If my intention were solely to make sure the place was full and therefore stayed in business, this review is more than overkill. It's a Stinger missile to crack a nut. I could probably fill it by knocking on the doors of my more enlightened neighbours and telling them the good news. The restaurant, tucked away down one of old London's lost alleys, is tiny. There is a blond-wood bar that seats seven, spaces at which can be booked. And that's it. There are a couple of tables for two, but they stayed empty. Anybody who arrived looking for a seat was simply told by the chef's wife, who runs front of house, that they were full and that was that. I felt their pain.
The new venture belongs to chef Toru Takahashi and his wife, Harumi. Takahashi, who picked up the nickname "Tetsu" while as an apprentice in Kobe, served for five years as sushi chef at Nobu in London, but don't let that put you off. There is nothing, praise be, of Nobu about the food here.
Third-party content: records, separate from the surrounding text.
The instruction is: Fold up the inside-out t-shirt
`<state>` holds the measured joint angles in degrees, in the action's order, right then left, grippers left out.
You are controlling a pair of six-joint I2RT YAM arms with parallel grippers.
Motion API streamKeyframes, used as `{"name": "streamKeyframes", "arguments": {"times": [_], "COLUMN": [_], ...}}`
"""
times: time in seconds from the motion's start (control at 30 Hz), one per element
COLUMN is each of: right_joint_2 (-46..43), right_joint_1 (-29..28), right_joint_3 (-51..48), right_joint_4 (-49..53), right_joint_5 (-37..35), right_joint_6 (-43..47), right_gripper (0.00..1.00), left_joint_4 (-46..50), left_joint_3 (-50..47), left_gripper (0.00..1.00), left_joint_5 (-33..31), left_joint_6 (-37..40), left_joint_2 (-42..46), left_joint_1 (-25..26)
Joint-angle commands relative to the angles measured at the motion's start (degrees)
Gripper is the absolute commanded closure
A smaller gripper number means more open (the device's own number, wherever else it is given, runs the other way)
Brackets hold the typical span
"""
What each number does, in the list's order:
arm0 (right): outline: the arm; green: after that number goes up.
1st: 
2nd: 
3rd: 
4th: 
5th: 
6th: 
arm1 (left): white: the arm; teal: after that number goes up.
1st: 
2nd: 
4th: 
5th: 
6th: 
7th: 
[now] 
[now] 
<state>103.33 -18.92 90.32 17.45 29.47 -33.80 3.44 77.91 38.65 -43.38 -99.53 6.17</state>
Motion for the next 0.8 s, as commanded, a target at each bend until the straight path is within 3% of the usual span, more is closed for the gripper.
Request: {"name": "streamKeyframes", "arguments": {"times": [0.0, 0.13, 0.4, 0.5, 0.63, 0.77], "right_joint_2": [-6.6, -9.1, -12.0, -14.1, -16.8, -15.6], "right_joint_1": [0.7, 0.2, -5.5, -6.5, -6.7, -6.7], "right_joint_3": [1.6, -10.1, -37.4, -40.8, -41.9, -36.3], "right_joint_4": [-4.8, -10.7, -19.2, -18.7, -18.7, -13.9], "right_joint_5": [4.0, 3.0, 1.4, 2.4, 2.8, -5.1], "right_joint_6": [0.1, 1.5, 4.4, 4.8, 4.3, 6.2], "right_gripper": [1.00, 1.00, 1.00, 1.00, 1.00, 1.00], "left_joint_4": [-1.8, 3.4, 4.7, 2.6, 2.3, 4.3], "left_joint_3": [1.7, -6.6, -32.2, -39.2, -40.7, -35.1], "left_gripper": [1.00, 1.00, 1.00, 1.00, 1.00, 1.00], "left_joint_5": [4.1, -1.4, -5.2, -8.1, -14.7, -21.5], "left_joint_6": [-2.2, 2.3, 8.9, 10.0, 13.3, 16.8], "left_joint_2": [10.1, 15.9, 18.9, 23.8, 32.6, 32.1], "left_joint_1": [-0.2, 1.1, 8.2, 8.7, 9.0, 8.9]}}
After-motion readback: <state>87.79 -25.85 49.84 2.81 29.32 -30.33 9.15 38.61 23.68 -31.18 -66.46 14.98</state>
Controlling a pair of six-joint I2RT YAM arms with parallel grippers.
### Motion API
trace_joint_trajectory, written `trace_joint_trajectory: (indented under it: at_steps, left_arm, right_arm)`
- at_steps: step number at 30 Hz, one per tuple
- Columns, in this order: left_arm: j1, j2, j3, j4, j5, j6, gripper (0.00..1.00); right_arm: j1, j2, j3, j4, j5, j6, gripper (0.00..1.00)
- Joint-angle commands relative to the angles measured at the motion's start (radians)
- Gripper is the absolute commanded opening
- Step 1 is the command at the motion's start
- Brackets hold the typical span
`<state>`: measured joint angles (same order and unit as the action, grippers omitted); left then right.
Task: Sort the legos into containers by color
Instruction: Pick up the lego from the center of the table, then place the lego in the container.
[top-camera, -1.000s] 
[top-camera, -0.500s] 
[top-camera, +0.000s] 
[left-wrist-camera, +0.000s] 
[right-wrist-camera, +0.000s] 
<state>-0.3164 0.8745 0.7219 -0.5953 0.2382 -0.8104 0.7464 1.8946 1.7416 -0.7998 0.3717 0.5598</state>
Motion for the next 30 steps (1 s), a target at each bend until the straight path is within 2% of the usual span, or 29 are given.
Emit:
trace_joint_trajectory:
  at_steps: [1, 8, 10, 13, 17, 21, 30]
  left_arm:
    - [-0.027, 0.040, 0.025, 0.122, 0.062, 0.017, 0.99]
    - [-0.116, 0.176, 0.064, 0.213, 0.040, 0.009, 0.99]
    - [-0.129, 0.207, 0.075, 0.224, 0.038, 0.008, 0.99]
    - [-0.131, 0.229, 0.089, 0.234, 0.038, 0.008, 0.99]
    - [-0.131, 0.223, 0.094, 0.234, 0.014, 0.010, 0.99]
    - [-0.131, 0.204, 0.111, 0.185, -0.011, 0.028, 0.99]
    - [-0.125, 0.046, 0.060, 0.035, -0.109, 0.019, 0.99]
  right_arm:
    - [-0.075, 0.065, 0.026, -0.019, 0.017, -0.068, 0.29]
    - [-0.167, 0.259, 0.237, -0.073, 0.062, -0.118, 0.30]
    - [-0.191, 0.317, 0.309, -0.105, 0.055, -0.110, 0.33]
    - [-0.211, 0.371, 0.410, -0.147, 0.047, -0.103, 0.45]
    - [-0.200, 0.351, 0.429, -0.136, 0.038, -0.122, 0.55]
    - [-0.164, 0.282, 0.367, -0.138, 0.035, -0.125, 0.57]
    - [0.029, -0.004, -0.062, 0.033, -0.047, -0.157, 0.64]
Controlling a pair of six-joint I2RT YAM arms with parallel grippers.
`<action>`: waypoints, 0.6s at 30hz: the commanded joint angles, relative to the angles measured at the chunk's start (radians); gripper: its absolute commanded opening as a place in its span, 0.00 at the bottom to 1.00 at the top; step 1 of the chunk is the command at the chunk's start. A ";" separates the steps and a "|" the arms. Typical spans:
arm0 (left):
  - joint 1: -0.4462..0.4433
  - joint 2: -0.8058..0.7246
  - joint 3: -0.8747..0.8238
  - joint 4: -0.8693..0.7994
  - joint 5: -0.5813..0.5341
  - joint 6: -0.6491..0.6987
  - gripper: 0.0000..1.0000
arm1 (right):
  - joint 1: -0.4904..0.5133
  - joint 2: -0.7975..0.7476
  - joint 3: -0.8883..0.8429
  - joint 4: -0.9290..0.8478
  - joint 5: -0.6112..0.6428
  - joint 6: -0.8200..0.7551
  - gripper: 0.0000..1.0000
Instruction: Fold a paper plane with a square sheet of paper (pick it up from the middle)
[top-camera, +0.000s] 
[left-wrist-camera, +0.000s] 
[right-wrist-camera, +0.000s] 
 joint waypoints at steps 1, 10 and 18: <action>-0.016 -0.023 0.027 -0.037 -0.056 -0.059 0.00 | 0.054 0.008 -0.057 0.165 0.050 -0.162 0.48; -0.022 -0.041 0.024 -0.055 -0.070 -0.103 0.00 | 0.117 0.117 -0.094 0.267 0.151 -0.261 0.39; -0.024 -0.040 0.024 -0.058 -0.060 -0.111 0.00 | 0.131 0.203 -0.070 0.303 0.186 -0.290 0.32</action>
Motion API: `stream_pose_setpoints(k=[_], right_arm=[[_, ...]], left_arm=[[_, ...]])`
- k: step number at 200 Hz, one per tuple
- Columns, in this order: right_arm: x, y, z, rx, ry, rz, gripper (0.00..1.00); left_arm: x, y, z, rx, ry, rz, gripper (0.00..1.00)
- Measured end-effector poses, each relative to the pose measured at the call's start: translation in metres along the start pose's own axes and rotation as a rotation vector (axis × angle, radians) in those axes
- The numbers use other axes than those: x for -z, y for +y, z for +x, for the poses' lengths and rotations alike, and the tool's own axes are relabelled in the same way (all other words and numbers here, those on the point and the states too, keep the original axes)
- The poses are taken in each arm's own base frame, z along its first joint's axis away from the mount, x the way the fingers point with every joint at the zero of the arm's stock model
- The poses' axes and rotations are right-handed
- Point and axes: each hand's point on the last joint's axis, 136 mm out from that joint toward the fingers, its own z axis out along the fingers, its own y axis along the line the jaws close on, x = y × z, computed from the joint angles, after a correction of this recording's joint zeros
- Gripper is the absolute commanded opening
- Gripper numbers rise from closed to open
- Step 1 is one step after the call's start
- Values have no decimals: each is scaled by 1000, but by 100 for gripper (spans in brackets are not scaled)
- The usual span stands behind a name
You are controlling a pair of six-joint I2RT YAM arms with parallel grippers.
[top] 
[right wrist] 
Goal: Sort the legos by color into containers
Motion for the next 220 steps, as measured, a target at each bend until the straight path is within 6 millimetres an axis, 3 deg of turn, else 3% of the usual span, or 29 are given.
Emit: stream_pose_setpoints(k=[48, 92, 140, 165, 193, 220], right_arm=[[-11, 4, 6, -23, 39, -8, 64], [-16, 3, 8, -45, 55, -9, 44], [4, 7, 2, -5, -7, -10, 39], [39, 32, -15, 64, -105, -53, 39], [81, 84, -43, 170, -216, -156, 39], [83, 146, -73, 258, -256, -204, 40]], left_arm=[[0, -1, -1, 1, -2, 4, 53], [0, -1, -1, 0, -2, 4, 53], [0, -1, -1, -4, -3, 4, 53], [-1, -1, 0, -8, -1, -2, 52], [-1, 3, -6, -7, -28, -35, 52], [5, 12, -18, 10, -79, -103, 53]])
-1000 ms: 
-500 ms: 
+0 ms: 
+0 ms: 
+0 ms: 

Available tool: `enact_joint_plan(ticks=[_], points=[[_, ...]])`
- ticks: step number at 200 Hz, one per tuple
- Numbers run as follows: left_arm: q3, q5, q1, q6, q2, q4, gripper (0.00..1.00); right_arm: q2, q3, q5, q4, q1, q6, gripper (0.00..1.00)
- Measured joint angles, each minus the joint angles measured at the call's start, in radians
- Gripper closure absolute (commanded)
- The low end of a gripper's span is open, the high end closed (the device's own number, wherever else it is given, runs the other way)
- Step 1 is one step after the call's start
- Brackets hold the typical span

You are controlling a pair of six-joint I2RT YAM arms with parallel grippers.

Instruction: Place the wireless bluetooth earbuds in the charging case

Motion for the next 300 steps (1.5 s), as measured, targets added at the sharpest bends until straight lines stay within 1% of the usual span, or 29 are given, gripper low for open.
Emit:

It is just straight up sushi – nigiri and maki – and sashimi (with the occasional hand roll). There are no hot dishes – not even, when we were there, miso soup. Nor are there any desperate attempts to bring something arch and contemporary to the classic Japanese repertoire. It's far better than that. All of it is made by Takahashi and Takahashi alone.
A banana leaf is laid before you, wiped and polished – and polished and wiped again. A mound of pickled ginger is placed to one side. The fun may now begin.
While items can be ordered individually from around £3.50 per single piece to £5.80 for the more exotic stuff, there are also set menus or omakase, priced from £15.50 to £38 for the more intricate options. What's in them is decided by the chef, depending on what's good. We asked for sea urchin. He told me he had some, but we couldn't have it. "I tasted it," he said. "It's not good enough." OK then. He said this without being condescending or grand. Indeed, there is nothing self-regarding or intimidating about Takahashi. Watching him work is a joy, but he's also very good company.
A mid-ranged sashimi selection brought glistening pieces of yellow tail and tuna, salmon and the sweetest of sweet shrimp. The nearest thing to adornment was the juice of the aromatic Japanese citrus ponzu, brushed lightly across pieces of sea bream. The nigiri here is the whole package, which is to say the rice is exactly how you always wish it might be and so rarely is. It is the right side of just warm.
The vinegared edge is there without being overstated. The grains cling to each other without being needy. On to these pillows, formed by hand in front of you, go sea bream, or slightly funky strips of cuttlefish with shiso leaf, or a piece of squid which has been so finely sliced half the way through by his knife as to look like bleached-out marquetry. Occasionally a blowtorch is applied to get the oils running. There is a delicate brush with soy. A strip of toasted seaweed is used to form a collar to hold back a cluster of orange salmon roe. Marinated eel, warmed somewhere backstage, and laid with a blob of sauce, disintegrates in your mouth to release its oils. We order a second round.
Someone once told me that defining properly good sushi from the also-rans was a tricky business; the food was so very simple that difference could be measured in tiny percentage points. I understood what they meant. Making it is a job for obsessives and so is eating it. But when the good stuff comes along, you just know it. There are cheaper places to eat sushi in London, and there are noisier, hipper places too. But right now I honestly don't believe there is any better place.